WORK INSTRUCTION: Go through the entries and copy each one exactly. Leave none out.

Collected data entries:
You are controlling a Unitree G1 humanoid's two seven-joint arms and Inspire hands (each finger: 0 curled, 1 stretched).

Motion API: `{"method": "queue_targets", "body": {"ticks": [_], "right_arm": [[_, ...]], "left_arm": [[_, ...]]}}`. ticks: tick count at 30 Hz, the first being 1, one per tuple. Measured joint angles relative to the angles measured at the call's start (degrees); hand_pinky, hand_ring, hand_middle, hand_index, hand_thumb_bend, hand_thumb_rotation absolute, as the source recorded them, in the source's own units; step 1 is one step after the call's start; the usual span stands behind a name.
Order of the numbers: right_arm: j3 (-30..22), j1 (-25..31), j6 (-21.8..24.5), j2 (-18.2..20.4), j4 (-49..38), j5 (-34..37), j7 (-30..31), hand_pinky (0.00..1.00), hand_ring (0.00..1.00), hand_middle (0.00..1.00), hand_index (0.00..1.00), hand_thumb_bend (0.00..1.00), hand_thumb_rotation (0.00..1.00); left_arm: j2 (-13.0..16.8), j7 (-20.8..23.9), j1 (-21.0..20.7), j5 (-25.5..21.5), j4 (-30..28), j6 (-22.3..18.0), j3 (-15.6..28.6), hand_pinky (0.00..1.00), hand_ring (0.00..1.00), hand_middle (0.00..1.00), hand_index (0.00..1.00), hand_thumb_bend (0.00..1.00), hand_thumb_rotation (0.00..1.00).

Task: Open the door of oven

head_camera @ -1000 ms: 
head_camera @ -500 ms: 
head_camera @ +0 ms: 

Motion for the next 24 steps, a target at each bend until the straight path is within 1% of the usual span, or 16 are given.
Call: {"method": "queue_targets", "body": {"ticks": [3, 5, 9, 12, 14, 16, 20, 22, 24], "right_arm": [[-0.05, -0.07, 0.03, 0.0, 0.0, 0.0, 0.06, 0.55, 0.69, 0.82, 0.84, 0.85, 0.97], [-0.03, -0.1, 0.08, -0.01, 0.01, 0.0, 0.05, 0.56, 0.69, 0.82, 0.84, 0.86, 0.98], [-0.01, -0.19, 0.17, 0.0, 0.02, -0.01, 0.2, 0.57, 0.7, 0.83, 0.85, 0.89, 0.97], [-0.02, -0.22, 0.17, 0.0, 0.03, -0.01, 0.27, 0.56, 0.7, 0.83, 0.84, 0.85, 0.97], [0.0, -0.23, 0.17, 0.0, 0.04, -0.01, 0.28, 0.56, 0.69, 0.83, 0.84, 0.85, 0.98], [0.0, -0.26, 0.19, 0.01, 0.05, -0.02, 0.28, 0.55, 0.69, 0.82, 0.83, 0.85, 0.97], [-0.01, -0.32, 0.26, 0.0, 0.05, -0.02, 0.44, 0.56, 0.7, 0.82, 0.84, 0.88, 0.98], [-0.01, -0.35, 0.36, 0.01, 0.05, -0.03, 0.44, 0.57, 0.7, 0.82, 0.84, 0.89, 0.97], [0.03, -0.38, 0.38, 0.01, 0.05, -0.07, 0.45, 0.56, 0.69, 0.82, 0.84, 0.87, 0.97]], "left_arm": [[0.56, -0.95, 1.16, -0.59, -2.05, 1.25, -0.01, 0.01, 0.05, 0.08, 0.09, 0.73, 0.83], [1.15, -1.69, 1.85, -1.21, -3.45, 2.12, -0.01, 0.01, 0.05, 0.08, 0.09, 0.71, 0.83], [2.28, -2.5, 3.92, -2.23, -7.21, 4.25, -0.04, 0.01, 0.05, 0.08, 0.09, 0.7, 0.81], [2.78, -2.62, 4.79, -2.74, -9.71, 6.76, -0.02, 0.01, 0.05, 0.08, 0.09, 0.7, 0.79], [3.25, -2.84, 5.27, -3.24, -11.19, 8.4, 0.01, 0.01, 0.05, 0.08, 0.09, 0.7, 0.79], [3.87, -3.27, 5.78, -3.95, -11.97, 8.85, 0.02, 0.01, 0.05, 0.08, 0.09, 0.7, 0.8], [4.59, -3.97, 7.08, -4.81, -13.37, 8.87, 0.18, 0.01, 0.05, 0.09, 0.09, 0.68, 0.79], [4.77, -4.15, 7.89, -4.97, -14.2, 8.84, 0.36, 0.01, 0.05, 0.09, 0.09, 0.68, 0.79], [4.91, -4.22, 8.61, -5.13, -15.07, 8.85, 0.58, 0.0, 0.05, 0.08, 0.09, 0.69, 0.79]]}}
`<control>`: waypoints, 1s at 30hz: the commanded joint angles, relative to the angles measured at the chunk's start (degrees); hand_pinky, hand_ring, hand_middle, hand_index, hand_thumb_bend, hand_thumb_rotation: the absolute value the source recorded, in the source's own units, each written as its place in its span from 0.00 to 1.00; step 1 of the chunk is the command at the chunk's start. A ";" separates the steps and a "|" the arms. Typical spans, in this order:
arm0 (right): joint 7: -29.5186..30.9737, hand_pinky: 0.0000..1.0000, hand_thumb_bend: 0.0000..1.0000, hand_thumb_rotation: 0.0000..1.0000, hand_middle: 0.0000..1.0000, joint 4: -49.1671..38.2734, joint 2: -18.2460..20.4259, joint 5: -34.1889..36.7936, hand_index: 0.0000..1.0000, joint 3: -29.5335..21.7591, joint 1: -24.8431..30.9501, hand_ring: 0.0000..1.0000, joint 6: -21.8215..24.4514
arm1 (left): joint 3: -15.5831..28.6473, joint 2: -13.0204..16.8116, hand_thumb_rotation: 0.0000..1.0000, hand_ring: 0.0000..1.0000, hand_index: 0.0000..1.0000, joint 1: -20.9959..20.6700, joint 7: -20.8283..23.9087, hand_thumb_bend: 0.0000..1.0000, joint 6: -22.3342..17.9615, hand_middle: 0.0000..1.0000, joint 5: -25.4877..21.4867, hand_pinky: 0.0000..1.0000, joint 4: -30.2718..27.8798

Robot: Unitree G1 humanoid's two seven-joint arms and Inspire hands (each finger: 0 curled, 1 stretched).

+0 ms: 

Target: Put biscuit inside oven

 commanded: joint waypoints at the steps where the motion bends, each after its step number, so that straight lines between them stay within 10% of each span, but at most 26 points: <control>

RESPONSE:
You are controlling a Unitree G1 humanoid's two seven-joint arms and Inspire hands (each finger: 0 curled, 1 stretched).

Motion API: `{"method": "queue_targets", "body": {"ticks": [_], "right_arm": [[_, ...]], "left_arm": [[_, ...]]}}`. ticks: tick count at 30 Hz, the first being 1, one per tuple. Measured joint angles relative to the angles measured at the call's start (degrees); hand_pinky, hand_ring, hand_middle, hand_index, hand_thumb_bend, hand_thumb_rotation absolute, as the source recorded them, in the source's own units; step 1 is one step after the call's start; the usual span stands behind a name.
Order of the numbers: right_arm: j3 (-30..22), j1 (-25..31), j6 (-21.8..24.5), j2 (-18.2..20.4), j4 (-49..38), j5 (-34..37), j7 (-30..31), hand_pinky (0.00..1.00), hand_ring (0.00..1.00), hand_middle (0.00..1.00), hand_index (0.00..1.00), hand_thumb_bend (0.00..1.00), hand_thumb_rotation (0.00..1.00); left_arm: j2 (-13.0..16.8), j7 (-20.8..23.9), j1 (-21.0..20.7), j5 (-25.5..21.5), j4 (-30..28), j6 (-22.3..18.0), j3 (-15.6..28.6), hand_pinky (0.00..1.00), hand_ring (0.00..1.00), hand_middle (0.00..1.00), hand_index (0.00..1.00), hand_thumb_bend (0.00..1.00), hand_thumb_rotation (0.00..1.00).

Task: Open the door of oven

head_camera @ -1000 ms: 
head_camera @ -500 ms: 
head_camera @ +0 ms: 

Motion for the next 24 steps, a target at each bend until the straight path is within 1% of the usual span, or 16 are given.
Call: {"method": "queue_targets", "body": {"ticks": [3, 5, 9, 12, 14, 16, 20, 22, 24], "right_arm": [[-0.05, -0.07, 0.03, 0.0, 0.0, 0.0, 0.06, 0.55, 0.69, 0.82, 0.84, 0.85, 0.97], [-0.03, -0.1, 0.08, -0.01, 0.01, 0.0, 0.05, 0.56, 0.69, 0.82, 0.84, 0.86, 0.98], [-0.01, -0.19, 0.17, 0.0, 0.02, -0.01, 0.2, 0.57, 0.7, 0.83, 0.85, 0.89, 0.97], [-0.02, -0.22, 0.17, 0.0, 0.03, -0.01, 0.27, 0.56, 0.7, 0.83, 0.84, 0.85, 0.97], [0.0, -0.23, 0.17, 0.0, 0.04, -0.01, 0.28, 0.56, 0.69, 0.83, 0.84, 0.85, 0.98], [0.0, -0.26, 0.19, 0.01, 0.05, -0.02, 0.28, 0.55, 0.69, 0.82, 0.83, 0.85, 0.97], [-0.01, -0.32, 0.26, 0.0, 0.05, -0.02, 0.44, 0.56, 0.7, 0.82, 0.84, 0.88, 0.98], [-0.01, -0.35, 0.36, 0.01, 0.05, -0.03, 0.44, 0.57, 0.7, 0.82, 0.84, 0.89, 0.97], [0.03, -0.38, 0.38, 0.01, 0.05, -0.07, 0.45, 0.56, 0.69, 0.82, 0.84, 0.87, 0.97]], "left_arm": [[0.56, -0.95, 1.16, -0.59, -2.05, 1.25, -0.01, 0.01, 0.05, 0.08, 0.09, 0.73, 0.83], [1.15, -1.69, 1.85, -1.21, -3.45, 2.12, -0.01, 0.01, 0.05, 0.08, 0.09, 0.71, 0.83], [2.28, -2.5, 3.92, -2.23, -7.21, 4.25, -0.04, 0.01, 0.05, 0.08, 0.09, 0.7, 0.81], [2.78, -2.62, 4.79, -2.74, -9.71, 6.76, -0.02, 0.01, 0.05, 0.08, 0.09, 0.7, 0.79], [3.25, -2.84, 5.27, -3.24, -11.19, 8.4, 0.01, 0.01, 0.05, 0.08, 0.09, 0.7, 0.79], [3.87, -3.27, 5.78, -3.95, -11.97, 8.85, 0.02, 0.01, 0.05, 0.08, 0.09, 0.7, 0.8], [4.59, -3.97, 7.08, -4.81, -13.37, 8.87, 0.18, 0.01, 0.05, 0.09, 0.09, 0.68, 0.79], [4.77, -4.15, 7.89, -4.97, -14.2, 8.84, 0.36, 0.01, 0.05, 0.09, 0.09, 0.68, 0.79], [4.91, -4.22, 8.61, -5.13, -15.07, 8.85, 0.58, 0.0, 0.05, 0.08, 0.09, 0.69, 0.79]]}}
`<control>`: waypoints, 1s at 30hz: the commanded joint angles, relative to the angles measured at the chunk's start (degrees); hand_pinky, hand_ring, hand_middle, hand_index, hand_thumb_bend, hand_thumb_rotation: the absolute value the source recorded, in the source's own units, each written as its place in its span from 0.00 to 1.00; step 1 of the chunk is the command at the chunk's start. A ";" separates the steps and a "|" the arms. Typical spans, in this order:
arm0 (right): joint 7: -29.5186..30.9737, hand_pinky: 0.0000..1.0000, hand_thumb_bend: 0.0000..1.0000, hand_thumb_rotation: 0.0000..1.0000, hand_middle: 0.0000..1.0000, joint 4: -49.1671..38.2734, joint 2: -18.2460..20.4259, joint 5: -34.1889..36.7936, hand_index: 0.0000..1.0000, joint 3: -29.5335..21.7591, joint 1: -24.8431..30.9501, hand_ring: 0.0000..1.0000, joint 6: -21.8215..24.4514
arm1 (left): joint 3: -15.5831..28.6473, joint 2: -13.0204..16.8116, hand_thumb_rotation: 0.0000..1.0000, hand_ring: 0.0000..1.0000, hand_index: 0.0000..1.0000, joint 1: -20.9959..20.6700, joint 7: -20.8283..23.9087, hand_thumb_bend: 0.0000..1.0000, joint 6: -22.3342..17.9615, hand_middle: 0.0000..1.0000, joint 5: -25.4877..21.4867, hand_pinky: 0.0000..1.0000, joint 4: -30.2718..27.8798

Robot: Unitree G1 humanoid's two seven-joint arms and Inspire hands (each finger: 0 curled, 1 stretched).

+0 ms: 

Target: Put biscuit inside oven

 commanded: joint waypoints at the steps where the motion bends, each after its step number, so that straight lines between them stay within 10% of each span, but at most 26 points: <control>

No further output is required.